* Material provided *
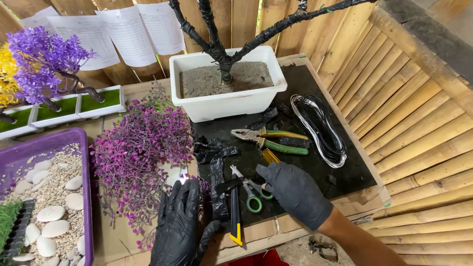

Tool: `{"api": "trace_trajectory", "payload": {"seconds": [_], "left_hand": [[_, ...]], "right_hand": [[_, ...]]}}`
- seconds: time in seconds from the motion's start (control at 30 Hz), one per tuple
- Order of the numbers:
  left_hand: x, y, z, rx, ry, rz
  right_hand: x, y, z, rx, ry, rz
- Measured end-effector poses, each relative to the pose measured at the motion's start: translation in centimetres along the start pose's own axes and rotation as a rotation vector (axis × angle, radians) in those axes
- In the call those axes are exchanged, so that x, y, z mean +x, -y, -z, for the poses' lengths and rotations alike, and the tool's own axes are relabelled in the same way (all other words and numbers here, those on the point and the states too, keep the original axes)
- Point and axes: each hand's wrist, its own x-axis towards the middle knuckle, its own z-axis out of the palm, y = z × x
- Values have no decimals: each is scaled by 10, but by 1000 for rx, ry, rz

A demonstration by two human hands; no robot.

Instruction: The person shapes the branches of a small tree in a white pot using black gloves. They wrap wire around the branches to secure their position and use a yellow utility knife to trim the wire. The person then sets down the tools and adjusts the pot on the work surface.

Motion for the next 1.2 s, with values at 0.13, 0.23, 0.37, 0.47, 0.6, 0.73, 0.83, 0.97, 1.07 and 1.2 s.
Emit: {"api": "trace_trajectory", "payload": {"seconds": [0.13,0.23,0.37,0.47,0.6,0.73,0.83,0.97,1.07,1.2], "left_hand": [[-14,30,-12,161,-88,-60],[-13,40,-9,187,-60,-47],[-14,51,0,168,-88,-38],[-16,57,1,198,-94,32],[-13,52,8,180,-120,38],[-13,31,19,124,-113,66],[-20,26,16,163,-117,150],[-23,20,22,-24,-99,24],[-7,11,7,4,-156,-168],[-3,12,-37,164,-138,-265]], "right_hand": [[8,-1,8,-29,98,-14],[16,5,25,128,57,-178],[37,3,60,128,47,-359],[65,-19,92,-86,22,-468],[113,-56,121,-267,-48,-594],[126,-99,110,-112,79,-630],[106,-114,115,16,260,-364],[75,-108,141,-85,-115,-373],[62,-88,145,-167,258,-674],[53,-115,114,-265,410,-826]]}}
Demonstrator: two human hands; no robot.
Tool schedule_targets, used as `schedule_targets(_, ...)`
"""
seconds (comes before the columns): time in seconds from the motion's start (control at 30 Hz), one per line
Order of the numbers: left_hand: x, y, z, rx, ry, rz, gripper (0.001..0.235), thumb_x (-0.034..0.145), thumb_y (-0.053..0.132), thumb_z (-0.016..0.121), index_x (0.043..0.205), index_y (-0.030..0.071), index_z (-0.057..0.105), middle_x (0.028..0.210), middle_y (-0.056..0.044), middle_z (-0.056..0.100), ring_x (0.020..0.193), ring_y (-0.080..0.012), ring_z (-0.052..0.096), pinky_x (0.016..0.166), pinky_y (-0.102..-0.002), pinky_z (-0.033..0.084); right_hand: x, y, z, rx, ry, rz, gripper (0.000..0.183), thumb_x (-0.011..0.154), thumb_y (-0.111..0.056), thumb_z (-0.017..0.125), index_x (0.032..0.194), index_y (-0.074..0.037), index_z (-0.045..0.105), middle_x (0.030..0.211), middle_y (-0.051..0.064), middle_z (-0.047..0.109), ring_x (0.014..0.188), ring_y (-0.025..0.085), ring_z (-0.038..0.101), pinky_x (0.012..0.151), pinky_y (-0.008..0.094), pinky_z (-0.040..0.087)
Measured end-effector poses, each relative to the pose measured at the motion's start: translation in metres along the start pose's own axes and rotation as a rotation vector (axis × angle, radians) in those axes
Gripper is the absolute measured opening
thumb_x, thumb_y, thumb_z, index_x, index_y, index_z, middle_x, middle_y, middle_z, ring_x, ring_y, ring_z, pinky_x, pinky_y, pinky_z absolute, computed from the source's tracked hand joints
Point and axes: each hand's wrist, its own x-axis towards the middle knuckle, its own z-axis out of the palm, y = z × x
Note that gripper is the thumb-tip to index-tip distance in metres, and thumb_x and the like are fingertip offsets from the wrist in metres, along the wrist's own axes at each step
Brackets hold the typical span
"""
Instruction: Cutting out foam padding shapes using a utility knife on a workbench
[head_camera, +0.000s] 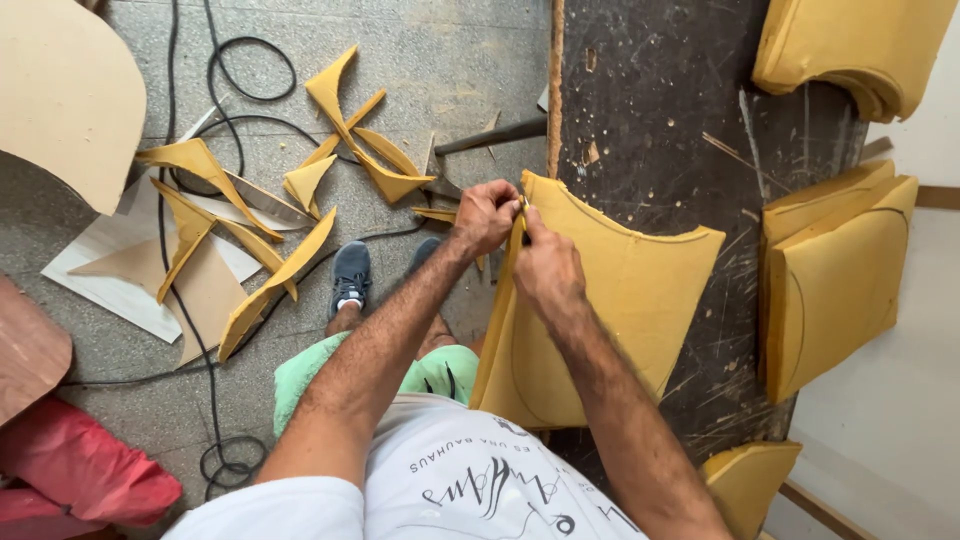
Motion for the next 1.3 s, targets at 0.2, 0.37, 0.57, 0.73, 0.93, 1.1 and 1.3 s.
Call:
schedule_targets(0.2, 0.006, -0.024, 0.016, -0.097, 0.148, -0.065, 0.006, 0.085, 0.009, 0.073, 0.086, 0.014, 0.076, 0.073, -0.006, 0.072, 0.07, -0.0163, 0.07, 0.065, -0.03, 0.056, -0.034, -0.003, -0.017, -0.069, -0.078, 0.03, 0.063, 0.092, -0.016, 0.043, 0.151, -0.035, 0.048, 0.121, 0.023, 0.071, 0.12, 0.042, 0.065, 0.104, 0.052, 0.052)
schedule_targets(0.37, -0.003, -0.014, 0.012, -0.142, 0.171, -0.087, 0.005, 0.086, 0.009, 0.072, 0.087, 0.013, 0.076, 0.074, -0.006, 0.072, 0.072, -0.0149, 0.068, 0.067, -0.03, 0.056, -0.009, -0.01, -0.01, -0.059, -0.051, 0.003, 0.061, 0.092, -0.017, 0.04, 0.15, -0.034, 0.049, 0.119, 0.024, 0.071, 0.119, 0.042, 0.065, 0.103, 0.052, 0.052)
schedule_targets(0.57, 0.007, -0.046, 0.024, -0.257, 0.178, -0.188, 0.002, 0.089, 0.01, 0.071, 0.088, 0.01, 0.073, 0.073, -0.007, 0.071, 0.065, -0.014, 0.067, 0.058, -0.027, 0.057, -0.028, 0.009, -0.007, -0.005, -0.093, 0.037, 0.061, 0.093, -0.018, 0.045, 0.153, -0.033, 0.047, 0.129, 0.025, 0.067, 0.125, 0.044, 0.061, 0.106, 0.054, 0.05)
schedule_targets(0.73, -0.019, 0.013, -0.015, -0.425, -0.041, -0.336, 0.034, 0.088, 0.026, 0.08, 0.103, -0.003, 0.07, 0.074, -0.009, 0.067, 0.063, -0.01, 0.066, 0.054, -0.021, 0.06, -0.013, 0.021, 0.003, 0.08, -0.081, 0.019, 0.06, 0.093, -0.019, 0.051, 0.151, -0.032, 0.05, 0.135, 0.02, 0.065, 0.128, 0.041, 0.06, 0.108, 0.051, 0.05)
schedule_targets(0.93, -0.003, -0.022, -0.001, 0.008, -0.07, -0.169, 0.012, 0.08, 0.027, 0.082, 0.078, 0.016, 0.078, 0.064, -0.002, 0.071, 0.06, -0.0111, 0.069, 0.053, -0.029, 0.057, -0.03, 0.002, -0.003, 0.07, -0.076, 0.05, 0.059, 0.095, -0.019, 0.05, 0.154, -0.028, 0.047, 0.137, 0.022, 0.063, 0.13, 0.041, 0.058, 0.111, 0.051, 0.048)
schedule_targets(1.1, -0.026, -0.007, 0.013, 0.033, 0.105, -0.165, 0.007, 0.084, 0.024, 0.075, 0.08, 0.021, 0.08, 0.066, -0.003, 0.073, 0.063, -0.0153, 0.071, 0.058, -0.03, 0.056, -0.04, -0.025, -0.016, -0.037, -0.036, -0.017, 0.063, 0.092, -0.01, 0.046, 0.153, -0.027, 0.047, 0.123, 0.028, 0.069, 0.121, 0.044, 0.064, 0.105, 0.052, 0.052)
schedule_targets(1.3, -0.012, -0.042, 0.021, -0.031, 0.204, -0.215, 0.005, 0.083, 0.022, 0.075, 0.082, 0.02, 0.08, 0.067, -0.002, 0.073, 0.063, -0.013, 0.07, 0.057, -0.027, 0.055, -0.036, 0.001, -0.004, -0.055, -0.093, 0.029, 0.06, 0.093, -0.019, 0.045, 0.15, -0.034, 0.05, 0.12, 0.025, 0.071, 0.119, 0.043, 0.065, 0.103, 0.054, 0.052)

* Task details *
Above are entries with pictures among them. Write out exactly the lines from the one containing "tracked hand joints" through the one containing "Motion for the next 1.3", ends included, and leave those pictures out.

* Expected answer *
thumb_x, thumb_y, thumb_z, index_x, index_y, index_z, middle_x, middle_y, middle_z, ring_x, ring_y, ring_z, pinky_x, pinky_y, pinky_z absolute, computed from the source's tracked hand joints
Point and axes: each hand's wrist, its own x-axis towards the middle knuckle, its own z-axis out of the palm, y = z × x
Note that gripper is the thumb-tip to index-tip distance in metres, and thumb_x and the like are fingertip offsets from the wrist in metres, along the wrist's own axes at each step
Brackets hold the typical span
"""
Instruction: Cutting out foam padding shapes using a utility knife on a workbench
[head_camera, +0.000s] 
Motion for the next 1.3 s, targets at 0.2, 0.37, 0.57, 0.73, 0.93, 1.1 and 1.3 s.

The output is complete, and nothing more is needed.